Art collecting. A family passion

Gian Giacomo Poldi Pezzoli

Gian Giacomo Poldi Pezzoli was born in Milan on 27 July 1822. His father Giuseppe Poldi Pezzoli (1768-1833) in 1818 had inherited a considerable estate from the Pezzoli Family, who had been in charge of the tax collecting for the Austrian government. In 1819 Giuseppe married Rosa Trivulzio (1800-1859), the daughter of Marquis Gian Giacomo (1774 -1831), heir of the most famous Milanese private museum. A man of great culture, he was a collector of precious objects and antique books for the family library, known as the Trivulziana Library.
At his father’s death, Gian Giacomo was only eleven and Rosa took charge of his education, while continuing her friendship with artists and literates.


In 1846, Gian Giacomo turned twenty-four and inherited the family fortune. As a patriot, he supported the 1848 insurrection and, after the restoration of Austrian power in Lombardy, was exiled. He took refuge in Lugano and afterwards travelled to France and Florence. His journeys to Switzerland, France and England were important opportunities to learn about the latest trends in international art collecting. Indeed, in those years, the first Great Exhibition was organized in London, and in Paris opened the Musée Cluny of decorative arts in a Gothic setting.
Back in Milan, in 1849 Gian Giacomo started the project of his house-museum.

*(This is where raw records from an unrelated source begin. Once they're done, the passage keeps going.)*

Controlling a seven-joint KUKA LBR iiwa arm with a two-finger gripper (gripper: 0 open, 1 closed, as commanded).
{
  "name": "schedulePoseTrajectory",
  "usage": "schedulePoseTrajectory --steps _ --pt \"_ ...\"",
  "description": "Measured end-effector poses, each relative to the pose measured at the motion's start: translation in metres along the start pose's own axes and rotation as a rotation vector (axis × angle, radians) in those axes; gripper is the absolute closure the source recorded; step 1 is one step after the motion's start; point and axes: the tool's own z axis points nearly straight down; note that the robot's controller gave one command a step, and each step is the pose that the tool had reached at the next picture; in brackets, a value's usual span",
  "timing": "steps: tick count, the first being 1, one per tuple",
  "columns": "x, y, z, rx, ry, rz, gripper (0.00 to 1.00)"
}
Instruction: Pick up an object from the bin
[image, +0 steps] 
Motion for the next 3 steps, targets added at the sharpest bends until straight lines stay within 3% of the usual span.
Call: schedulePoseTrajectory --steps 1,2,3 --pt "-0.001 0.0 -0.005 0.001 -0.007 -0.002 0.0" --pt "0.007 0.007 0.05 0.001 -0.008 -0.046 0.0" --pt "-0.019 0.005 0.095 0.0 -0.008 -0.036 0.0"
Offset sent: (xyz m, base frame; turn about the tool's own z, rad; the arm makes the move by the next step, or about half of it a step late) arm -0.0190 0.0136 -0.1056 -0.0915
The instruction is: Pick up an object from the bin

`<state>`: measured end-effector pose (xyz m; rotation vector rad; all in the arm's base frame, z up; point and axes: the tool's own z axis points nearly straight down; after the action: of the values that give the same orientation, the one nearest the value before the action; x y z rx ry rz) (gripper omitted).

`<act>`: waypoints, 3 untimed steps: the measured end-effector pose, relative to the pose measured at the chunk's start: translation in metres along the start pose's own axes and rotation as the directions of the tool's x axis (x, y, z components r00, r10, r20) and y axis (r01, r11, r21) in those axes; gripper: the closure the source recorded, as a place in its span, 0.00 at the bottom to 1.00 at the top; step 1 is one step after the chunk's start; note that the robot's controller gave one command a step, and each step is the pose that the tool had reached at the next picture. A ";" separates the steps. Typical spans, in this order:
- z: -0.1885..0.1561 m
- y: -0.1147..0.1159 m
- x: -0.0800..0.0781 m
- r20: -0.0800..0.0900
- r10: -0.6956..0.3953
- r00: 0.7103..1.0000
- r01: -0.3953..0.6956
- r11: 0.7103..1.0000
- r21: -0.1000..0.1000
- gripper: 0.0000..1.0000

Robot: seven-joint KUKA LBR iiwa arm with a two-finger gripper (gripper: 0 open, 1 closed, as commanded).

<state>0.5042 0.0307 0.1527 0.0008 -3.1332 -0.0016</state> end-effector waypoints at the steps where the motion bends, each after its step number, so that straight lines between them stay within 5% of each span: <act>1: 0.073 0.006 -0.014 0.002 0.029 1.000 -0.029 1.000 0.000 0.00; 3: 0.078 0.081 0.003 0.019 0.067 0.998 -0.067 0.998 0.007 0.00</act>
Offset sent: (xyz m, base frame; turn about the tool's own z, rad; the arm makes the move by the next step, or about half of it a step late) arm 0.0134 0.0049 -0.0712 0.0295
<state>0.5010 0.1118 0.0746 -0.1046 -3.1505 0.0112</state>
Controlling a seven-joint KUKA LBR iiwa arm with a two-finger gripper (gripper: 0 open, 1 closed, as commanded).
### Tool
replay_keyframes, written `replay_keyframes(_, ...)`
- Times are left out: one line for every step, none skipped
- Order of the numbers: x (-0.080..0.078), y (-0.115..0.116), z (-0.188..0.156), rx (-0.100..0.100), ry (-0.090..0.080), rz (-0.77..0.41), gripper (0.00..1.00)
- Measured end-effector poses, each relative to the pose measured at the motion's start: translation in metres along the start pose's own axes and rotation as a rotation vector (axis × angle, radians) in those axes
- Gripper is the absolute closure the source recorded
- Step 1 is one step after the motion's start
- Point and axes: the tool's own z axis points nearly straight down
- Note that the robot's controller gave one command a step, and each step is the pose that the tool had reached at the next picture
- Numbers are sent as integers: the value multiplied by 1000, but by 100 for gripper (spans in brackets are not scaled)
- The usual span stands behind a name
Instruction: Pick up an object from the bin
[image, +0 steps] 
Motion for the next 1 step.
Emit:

Between 1846 and 1850, Gian Giacomo began his purchases of antique arms, his first passion, creating an Armoury. In 1850, he started buying paintings of the Lombard, Venetian and Tuscan Renaissance, some of them of extraordinary value. Thanks to Giuseppe Molteni, portraitist, restorer and a close friend of the Poldi Pezzoli family, he was introduced to the most important European art critics. Among them, the German Otto Mündler, the Italian Giovanni Morelli and the English Charles Eastlake, director of the National Gallery in London.
Gian Giacomo enjoyed opening his home to art scholars and collectors, and his paintings were often at the center of the most up-to-date critical debates.

Emilio Cavenaghi, La sala Nera del Museo Poldi Pezzoli, 1872, ubicazione ignota


In 1846, Gian Giacomo Poldi Pezzoli started the refurbishing of his apartment in the family palace. He entrusted the project to two most appreciated artists-decorators Luigi Scrosati (1815-1869) and Giuseppe Bertini (1825-1898). On the first floor, there was a series of rooms, each one inspired to a style of the past. The staircase and the bedroom were in a neo-Baroque style; the Black Room was inspired to “an Early Renaissance style”, the Dante Study to a “14th century style”. At the time, the revival of past styles and techniques (historicism) was highly appreciated. The rooms became the perfect spaces to host paintings, furniture and applied arts.

Ritratto di Gian Giacomo Poldi Pezzoli
In 1879, Gian Giacomo Poldi Pezzoli suddendly died, fifty-seven years old and heirless. Already in 1861, in his will he had written he wanted his apartment and all the art works in it to become an Artistic Foundation “…for public use and benefit in perpetuity in accordance with the rules of the Brera Gallery”. The administration and the direction of such foundation were entrusted to his friend and collaborator Giuseppe Bertini. The museum opened to the public on 25 April 1881, during the Milanese National Exhibition. Within a  few days, it attracted thousands of visitors.